As the VW bus approached Boston, Al headed south on I-95 and then met up with I-93 as it looped slightly northward. He was met by a bumper-to-bumper merge with Route 3, Pilgrim’s Highway, at Braintree, when a small roadside sign magically caught his eye.


It was a poster announcing an “All-Comers Track Meet, Entry Fee: 50 cents” at Braintree High School set for 6pm that evening. Al got off onto Route 3 and then exited for Braintree and parked in a nearby shopping center. He had a few hours to kill.

Braintree High School, Massachusetts
Al Oerter found an "All-Comers" meet at Braintree H.S.

Al recalled his thoughts at the time. “I had not thrown or lifted for almost eight years following my last Olympic Games in 1968. But, I thought, it would be interesting to see a track meet once again.


“Then, in a flash, I thought of all of those years in the ring, working hard to reach lofty goals with unknown challenges, and the absolute joy I found at attempting to launch yet another discus into space.”


Al asked someone for directions to Braintree High, and he arrived at the beautiful complex, built in 1972, bordering tranquil Sunset Lake. It was fitting that there was a brilliant sun setting over the glistening water of the same name, right at 6pm.


The sky seemed ablaze with pastels of red and orange which backlit the tall spire of the South Congregational Church, its weather vane at the peak pointing in a southwesterly direction. A smokey mist hung about 3 feet over the center of the lake. Temperatures were in the low 50’s, with the surrounding oaks and maples, resplendent in their autumn colors, completing the pastoral scene.


Fall sunset of South Congregational Church, Sunset Lake, Braintree
October Sunset on Sunset Lake, Braintree, MA

Al decided to go from being a spectator to active participant. He found one of the meet’s organizers inside the school and was able to borrow a discus and a pair of somewhat tight throwing shoes, after paying the 50-cent entry fee.


While Oerter didn’t think anyone recognized him, he was still a 6’4” giant of a man, an eight-year layoff notwithstanding. Probably everyone there, and every fan of track and field in Braintree, knew exactly who he was.


That evening, to his complete surprise, Al Oerter found that he still had the balance, footwork and a fair amount of the strength to produce a throw of over 190 feet. That effort, and his 50-cent fee, earned him first place and a 4-inch trophy.


Not long after that, Al was taping a television segment of “Olympiad” at New York’s Downing Stadium on Randall’s Island with Olympic filmmaker Bud Greenspan. After reviewing his four Olympic competitions, Greenspan asked Al about his future plans. On his way home, Al thought about Greenspan’s question and decided that getting back to competition and the Games was something he wanted to do.

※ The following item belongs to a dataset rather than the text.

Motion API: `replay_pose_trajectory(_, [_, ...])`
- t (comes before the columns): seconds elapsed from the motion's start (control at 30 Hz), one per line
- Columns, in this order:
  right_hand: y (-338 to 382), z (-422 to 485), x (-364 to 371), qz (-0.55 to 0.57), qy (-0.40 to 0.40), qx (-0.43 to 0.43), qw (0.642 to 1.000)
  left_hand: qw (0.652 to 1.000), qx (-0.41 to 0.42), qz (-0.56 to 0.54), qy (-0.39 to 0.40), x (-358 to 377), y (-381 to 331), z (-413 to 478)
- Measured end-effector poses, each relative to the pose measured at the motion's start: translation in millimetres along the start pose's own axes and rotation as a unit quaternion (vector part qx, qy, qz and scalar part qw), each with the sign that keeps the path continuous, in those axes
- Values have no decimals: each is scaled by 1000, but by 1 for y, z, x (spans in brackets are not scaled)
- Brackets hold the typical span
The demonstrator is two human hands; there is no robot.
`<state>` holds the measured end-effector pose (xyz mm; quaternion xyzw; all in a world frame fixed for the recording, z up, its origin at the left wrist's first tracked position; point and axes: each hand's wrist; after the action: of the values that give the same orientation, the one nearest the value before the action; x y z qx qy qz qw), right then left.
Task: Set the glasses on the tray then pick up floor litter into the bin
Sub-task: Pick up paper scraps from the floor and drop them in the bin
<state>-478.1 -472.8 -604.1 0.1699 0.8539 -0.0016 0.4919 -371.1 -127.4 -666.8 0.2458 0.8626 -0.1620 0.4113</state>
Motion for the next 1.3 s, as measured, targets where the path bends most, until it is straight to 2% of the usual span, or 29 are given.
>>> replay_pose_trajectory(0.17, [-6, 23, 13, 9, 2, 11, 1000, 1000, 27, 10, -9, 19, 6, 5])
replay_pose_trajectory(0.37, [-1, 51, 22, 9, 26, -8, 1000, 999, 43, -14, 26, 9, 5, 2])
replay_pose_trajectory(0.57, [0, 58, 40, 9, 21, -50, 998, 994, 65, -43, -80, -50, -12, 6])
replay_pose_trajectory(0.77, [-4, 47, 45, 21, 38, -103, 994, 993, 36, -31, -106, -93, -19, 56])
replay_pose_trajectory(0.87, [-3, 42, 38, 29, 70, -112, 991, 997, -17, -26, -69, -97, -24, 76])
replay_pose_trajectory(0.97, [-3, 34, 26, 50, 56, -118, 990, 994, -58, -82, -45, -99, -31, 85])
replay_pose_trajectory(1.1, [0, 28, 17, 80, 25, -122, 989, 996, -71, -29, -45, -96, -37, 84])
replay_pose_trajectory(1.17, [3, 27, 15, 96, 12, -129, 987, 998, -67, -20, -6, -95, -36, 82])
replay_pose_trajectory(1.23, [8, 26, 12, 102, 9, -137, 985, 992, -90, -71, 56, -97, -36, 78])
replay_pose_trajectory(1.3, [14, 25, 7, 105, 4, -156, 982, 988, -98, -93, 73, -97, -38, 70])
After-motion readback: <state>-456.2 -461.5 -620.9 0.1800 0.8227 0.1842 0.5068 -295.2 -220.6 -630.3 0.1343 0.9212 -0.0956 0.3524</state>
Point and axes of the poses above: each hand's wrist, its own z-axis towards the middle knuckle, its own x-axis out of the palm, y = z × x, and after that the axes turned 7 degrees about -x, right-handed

He asked his daughters at dinner that night and they were enthusiastically supportive. They would both be heading to college over the next four years and Al would be freed up even more to train. It was time to get to work.


Al reflected on that evening in Braintree: “That 4-inch trophy I won was every bit as important to me as an Olympic gold medal. To be out in the fresh air, competing with, and not against, people who chose to do exactly the same thing, was thrilling.”


His comeback had begun, as well as the start of another 12-year career in the 2.5m diameter of the discus ring he called “home.” Maybe his prediction of five Olympic gold medals, made in 1956, wasn’t so far-fetched after all.


At the moment Al Oerter started on that drive, he decided to go to where the road would lead him. Look what 50 cents and an autumn night out in Braintree can get you!